看著會客室窗口強化玻璃後面的妻子,剪掉了蓄留多年的長髮,明顯清麗許多。身著囚服心如槁木死灰的我,握著冰涼的話筒說不出半句話來。相互凝視的兩對眼眸宛如兩面鏡子,映照出彼此眼中的淒悲。三歲的女兒,一見著我便舉起小手拍打玻璃說,「爸爸,打開!」
過了好一會兒,透過彷彿能篩濾掉情感的電話線,我提出了離婚的要求,盼她趁著年輕,另覓較佳的將來。聞言哽咽的妻子,搖著頭,並一逕地掉淚。並不僅止因為她的丈夫觸犯律法身繫囹圄,亦因她已知曉,檢察官業已於起訴書中對我具體求處死刑。
短短十五分鐘的會客時間,就在淚眼相對的絕望淒苦中度過。稚齡的女兒未曉世事,呆怔地望著垂淚的妻子與我,不明瞭眼前的景象具備何種意義,直到會客時間結束,見到我被帶離她的視線,方才恍然放聲大哭。
而她的哭聲與妻子的淚眼,瞬間化成刻骨的苦痛與無盡的酸楚,占據我的全身,烙嵌於我的心底。當我肇犯罪業之時,從未思及令我永難忘懷的這一幕。

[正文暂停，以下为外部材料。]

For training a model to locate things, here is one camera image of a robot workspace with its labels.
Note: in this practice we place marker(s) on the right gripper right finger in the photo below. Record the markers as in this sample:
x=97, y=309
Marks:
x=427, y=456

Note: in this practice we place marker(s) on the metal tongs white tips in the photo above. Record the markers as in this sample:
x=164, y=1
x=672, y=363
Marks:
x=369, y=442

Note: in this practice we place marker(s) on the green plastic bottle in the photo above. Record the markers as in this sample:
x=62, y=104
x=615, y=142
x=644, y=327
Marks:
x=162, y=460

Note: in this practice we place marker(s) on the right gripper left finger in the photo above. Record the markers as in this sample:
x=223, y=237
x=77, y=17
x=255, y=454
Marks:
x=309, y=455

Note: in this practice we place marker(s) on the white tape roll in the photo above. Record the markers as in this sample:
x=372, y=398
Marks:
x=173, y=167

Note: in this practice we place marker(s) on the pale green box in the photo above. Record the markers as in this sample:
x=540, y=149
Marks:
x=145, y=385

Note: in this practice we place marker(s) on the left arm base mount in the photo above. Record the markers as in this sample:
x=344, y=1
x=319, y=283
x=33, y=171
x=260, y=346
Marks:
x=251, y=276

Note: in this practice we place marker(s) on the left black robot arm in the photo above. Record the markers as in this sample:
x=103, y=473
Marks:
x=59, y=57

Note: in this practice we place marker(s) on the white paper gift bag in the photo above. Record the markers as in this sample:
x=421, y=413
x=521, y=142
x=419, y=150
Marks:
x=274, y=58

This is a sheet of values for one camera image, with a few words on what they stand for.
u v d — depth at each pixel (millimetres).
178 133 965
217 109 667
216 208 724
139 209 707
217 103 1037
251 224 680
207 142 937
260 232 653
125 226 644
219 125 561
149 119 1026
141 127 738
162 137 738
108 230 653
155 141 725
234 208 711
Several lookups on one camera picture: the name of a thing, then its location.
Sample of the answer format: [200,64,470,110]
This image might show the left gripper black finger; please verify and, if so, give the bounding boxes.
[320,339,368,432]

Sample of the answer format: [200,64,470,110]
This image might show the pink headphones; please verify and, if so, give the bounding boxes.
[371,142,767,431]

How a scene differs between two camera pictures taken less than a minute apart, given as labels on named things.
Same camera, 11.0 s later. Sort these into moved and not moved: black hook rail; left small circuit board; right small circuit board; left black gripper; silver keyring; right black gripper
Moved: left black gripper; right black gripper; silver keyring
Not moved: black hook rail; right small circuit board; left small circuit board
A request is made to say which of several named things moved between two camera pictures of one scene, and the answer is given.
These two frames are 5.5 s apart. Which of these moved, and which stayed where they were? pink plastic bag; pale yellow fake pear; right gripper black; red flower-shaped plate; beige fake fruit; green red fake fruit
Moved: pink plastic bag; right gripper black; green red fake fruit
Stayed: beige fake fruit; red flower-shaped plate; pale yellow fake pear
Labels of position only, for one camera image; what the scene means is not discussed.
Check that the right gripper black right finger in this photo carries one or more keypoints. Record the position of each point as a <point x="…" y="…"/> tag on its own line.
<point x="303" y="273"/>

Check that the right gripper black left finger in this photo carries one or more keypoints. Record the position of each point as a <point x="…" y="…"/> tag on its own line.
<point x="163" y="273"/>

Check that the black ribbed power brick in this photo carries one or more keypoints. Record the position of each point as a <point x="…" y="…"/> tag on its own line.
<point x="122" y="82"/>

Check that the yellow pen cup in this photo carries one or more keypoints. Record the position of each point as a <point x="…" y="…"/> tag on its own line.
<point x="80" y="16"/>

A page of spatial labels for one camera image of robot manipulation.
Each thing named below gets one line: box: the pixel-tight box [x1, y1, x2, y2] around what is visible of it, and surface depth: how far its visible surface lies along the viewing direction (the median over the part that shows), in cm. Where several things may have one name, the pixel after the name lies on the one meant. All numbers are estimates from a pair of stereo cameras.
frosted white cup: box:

如今,事隔八年餘,被法官以並未傷人害命為由,改判無期徒刑定讞的我仍繫囹圄。妻子不離不棄,固定來信及會客,女兒亦逐漸成長懂事。而每每夜深人靜,回首前塵往事,我常不禁問自己,為何鑄下大錯?為何令自己的人生深陷艱難窘困之境?並累及家人妻兒!
著名思想家愛默生曾言,「任何一種命運儘管它是漫長而複雜的,實際上卻取決於一瞬間,正是那一瞬間所下的決定,造成了所謂的命運。」我之所以背負重罪失去自由,究其根源非因肇下錯事,而是在決定的一瞬間,讓惡令主宰了心靈。
所有的行為皆來自於心念,而當心中升起惡念時,我們永遠不曉得自己會因而遭遇什麼,更無法預料自己會損失什麼。希望你不需要像我一樣,用畢生難忘的慘痛記憶,來守護自己。